The history of the islands and the Creole peoples is told through the story, with many phrases in Creole remaining. They speak about the ‘France French’ as some kind of strange version of themselves they inherited. There is humour and spirituality and harshness and so much beauty in this most unusual book.
Nobel prize winner
Alongside this, I read ‘Sula’ by Toni Morrison this week, published by Vintage Classics. Toni Morrison won the Nobel Prize for Literature in 1993. This was her second novel and was first published in 1973. It tells the story of a fictional place called ‘The Bottom’ which ironically is a hilltop area where black people resided, overlooking the town of Medallion where white people lived.

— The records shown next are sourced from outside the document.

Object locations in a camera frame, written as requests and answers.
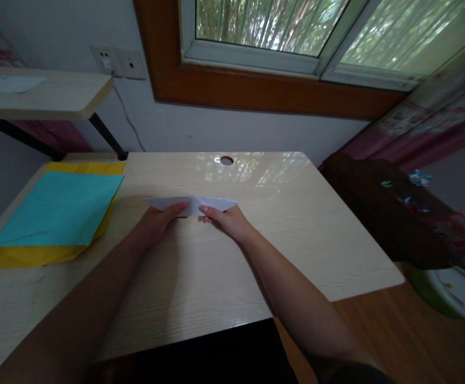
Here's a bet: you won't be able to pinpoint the dark brown wooden cabinet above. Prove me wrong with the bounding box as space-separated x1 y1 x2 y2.
320 154 465 271

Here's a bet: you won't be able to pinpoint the white wall switch plate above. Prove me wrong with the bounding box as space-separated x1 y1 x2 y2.
116 49 146 81

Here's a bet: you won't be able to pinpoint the green and white basin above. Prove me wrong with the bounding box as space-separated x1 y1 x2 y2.
406 265 465 332

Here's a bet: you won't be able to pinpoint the cyan paper sheet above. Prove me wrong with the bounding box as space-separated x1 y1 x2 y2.
0 171 125 249

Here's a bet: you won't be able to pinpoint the person's left hand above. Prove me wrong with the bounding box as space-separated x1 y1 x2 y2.
136 202 188 250

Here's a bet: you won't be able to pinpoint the white cable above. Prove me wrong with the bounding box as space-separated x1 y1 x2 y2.
111 71 147 153

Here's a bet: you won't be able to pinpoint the person's right hand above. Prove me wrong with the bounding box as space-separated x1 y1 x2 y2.
198 204 257 244

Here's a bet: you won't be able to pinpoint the white wall socket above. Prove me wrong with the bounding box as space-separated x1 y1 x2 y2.
89 45 117 76

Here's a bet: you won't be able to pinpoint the yellow paper sheets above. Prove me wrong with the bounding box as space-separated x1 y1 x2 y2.
0 161 127 269

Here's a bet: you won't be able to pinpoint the pink patterned curtain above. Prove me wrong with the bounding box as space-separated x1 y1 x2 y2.
342 66 465 173

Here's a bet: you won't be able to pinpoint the person's body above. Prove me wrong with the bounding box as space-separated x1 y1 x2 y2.
92 317 389 384

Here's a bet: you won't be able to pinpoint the window with wooden frame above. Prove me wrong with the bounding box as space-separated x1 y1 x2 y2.
133 0 465 121

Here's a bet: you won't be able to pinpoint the wooden shelf with black legs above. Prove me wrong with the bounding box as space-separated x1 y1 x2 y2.
0 66 129 162

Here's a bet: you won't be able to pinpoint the white paper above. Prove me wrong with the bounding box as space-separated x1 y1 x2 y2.
142 195 242 219

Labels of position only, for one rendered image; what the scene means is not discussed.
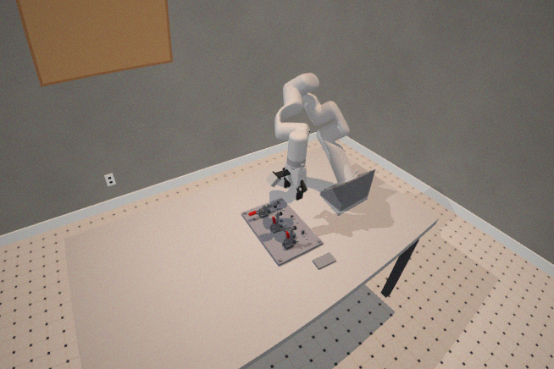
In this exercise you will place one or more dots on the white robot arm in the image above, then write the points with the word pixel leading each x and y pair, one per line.
pixel 297 133

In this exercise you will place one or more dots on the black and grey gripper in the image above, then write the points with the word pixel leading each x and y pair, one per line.
pixel 297 177

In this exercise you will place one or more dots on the toggle clamp with red handle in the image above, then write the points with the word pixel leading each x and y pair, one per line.
pixel 288 241
pixel 263 211

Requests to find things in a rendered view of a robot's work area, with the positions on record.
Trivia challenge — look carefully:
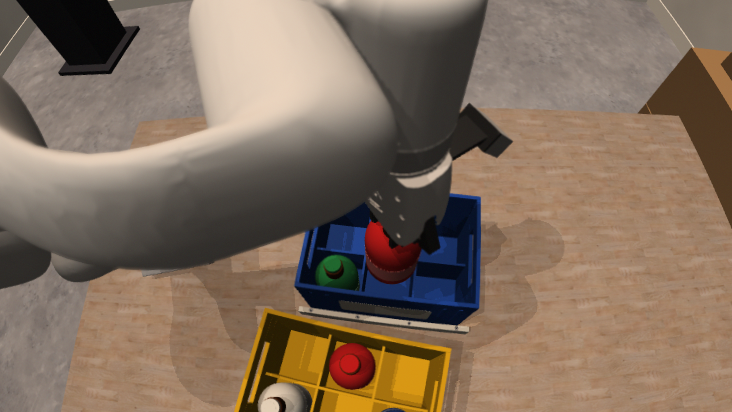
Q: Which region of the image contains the orange divided crate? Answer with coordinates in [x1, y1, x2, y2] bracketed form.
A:
[234, 308, 451, 412]

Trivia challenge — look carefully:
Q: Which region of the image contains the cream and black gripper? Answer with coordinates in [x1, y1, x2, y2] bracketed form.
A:
[365, 150, 452, 255]

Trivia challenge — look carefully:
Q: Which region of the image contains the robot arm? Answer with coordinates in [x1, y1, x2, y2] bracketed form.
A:
[0, 0, 513, 289]

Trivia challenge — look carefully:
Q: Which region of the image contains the blue crate with dividers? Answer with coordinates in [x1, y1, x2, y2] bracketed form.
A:
[294, 193, 481, 326]

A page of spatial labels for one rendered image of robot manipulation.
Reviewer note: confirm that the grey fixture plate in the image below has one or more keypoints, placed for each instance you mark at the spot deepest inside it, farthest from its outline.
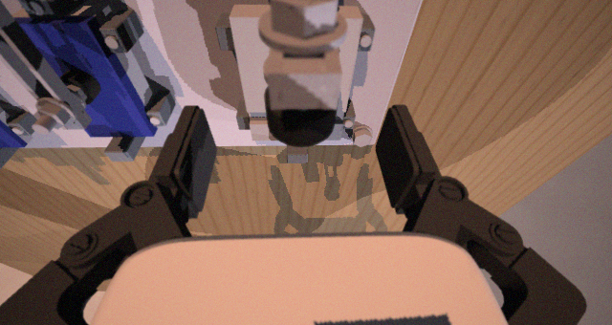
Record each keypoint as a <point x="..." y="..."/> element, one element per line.
<point x="179" y="51"/>

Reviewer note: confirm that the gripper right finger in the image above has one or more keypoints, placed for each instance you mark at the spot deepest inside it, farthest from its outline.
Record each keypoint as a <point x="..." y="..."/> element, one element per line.
<point x="535" y="293"/>

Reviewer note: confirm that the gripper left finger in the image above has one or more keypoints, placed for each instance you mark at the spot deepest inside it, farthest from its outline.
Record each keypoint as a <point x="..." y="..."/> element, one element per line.
<point x="150" y="212"/>

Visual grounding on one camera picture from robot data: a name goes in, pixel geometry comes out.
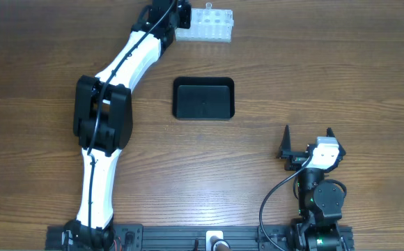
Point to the black tray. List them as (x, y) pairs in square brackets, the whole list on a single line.
[(203, 99)]

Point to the white test tube rack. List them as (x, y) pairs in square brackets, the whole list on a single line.
[(205, 28)]

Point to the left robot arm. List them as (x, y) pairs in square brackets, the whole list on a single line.
[(101, 188)]

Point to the mounting rail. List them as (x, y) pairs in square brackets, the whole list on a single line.
[(174, 237)]

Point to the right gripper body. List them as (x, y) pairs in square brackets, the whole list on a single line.
[(292, 158)]

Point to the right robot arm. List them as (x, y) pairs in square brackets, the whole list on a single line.
[(322, 202)]

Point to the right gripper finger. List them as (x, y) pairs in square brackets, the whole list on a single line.
[(286, 141), (331, 133)]

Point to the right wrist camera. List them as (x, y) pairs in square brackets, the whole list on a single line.
[(324, 153)]

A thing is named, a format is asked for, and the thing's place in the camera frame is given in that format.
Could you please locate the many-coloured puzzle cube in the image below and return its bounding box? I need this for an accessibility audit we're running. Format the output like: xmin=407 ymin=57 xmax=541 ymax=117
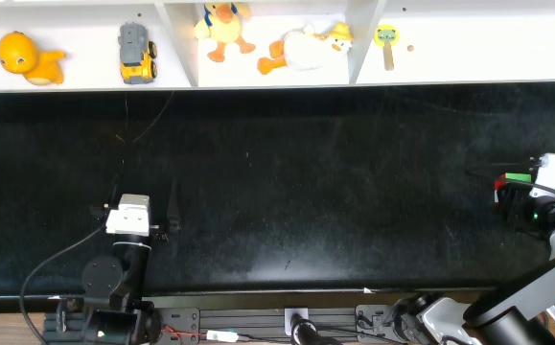
xmin=493 ymin=172 xmax=533 ymax=205

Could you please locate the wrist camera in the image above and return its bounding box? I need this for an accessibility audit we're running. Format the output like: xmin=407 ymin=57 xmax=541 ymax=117
xmin=528 ymin=152 xmax=555 ymax=199
xmin=105 ymin=194 xmax=151 ymax=237

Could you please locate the white shelf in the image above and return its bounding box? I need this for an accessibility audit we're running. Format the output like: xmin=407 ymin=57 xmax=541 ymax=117
xmin=0 ymin=0 xmax=555 ymax=94

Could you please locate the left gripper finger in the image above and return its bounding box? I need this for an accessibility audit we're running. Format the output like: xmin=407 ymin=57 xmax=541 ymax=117
xmin=167 ymin=180 xmax=183 ymax=234

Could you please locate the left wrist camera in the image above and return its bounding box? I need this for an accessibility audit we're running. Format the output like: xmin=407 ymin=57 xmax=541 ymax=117
xmin=105 ymin=194 xmax=151 ymax=237

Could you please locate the grey and yellow toy truck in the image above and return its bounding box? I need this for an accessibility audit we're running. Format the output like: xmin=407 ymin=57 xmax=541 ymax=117
xmin=117 ymin=21 xmax=159 ymax=85

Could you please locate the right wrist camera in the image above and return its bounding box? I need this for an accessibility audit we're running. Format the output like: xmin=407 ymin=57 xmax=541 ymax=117
xmin=528 ymin=152 xmax=555 ymax=199

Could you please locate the yellow cat-face rattle drum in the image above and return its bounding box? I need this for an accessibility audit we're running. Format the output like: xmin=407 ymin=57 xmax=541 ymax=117
xmin=373 ymin=24 xmax=415 ymax=72

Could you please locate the white plush duck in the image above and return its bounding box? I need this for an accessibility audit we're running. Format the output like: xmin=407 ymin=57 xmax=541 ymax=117
xmin=257 ymin=21 xmax=355 ymax=76

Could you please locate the yellow plush duck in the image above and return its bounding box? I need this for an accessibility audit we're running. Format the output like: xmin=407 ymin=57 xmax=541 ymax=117
xmin=193 ymin=2 xmax=257 ymax=63

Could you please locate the mounting rail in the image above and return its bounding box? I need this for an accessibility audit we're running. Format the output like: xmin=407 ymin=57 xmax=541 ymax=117
xmin=41 ymin=305 xmax=405 ymax=345

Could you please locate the yellow rubber duck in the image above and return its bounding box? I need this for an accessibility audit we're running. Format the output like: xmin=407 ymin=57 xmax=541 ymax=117
xmin=0 ymin=31 xmax=66 ymax=87

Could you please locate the black cable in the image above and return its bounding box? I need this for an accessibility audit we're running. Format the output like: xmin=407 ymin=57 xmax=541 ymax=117
xmin=501 ymin=177 xmax=555 ymax=215
xmin=19 ymin=222 xmax=110 ymax=345

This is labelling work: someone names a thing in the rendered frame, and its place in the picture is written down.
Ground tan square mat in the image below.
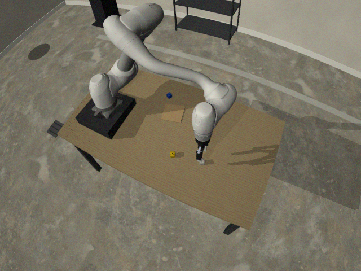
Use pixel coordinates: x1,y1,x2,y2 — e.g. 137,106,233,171
161,103,185,123

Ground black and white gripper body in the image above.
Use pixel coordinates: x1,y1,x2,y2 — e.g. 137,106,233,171
195,138,210,149

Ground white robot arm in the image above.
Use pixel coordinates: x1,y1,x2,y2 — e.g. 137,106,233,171
89,3,237,142

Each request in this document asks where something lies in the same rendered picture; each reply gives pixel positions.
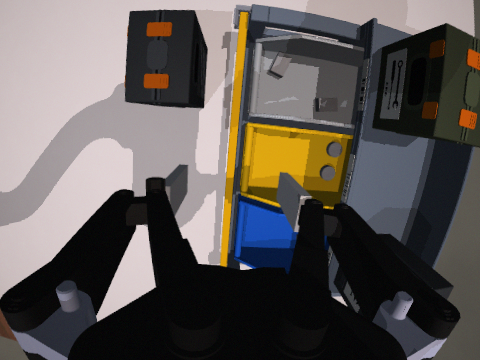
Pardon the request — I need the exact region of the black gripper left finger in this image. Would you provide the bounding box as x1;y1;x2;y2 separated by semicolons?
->
0;164;222;360

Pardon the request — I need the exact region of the blue bin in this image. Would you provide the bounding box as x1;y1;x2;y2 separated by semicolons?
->
234;194;298;274

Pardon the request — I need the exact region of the yellow open bin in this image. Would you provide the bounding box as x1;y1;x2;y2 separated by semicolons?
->
240;123;353;209

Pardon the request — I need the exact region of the grey metal shelf rack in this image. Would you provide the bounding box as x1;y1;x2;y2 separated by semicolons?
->
227;4;475;270

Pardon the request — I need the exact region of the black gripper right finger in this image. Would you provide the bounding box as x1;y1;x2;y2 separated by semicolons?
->
276;172;460;360

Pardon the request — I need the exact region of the dark grey disc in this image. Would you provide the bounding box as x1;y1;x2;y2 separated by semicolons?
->
326;142;342;158
319;165;335;181

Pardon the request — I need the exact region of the yellow thin bar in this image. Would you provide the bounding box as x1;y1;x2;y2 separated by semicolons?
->
220;12;249;267

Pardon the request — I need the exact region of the grey open bin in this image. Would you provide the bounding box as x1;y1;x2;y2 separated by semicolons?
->
247;34;364;129

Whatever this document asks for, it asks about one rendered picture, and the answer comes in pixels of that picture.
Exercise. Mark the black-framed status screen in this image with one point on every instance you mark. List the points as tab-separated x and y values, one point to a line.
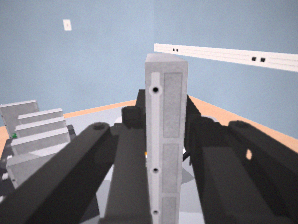
185	154

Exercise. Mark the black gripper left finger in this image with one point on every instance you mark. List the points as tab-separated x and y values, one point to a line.
61	190

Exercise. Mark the grey flat mat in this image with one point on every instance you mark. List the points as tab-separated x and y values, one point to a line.
190	209

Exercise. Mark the black drive dock housing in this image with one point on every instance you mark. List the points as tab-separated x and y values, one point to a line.
6	186

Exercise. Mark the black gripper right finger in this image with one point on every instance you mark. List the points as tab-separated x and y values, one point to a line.
226	192

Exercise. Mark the white hard drive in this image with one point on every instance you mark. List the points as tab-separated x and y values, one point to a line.
10	113
40	141
166	79
40	116
21	167
40	127

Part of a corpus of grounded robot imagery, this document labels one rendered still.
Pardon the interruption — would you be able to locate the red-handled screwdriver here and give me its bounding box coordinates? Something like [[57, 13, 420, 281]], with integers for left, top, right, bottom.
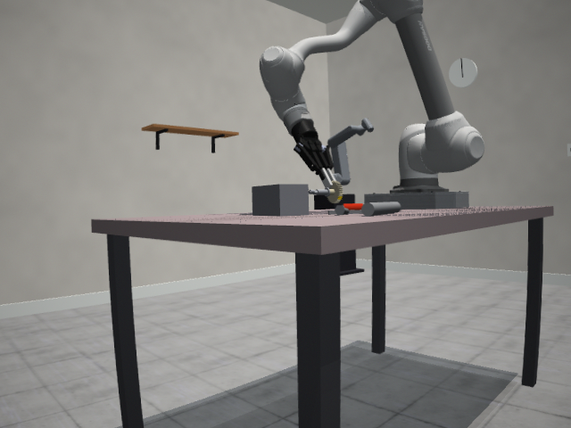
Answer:
[[342, 203, 363, 210]]

The story starts in 1922 and stretches to 1965. It centres around the main character ‘Sula’ who befriends ‘Nel’ at an early age. Nel was the “colour of wet sandpaper – just dark enough to escape the blows of the pitch-black true-bloods.”
The residents of ‘The Bottom’ detested white people for the torture they had imposed on them in the past. The harshness of their lives is revealed to us through the events that surround Sula and the women of her family. There are crazy characters like Shadrack whom Sula trusts because “no-one with hands so graceful could kill anyone.”
Sula becomes a vilified character herself as the story progresses. She returns from many years away and is accompanied by a plague of robins. The people of ‘The Bottom’ do not question this. They accept it. “Black people looked at evil stony eyed and let it run.” The presence of evil is to be triumphed over.
Sula makes them into better versions of themselves. She has no ego and no need to verify herself, so she does as she pleases. When she is gone, they revert to their old ways and miss her presence.
It is an amazing story. Morrison writes a foreword which I loved as well, explaining the challenges of writing and being seen as a political writer and a black female writer. She explains the main themes and why she chose them and who Sula is and what inspired her.
Our book club meets in Tertulia Bookshop at the Quay in Westport on the last Sunday of every month at 5pm.
Bríd Conroy and her husband Neil Paul run Tertulia – A Bookshop Like No Other at The Quay, Westport.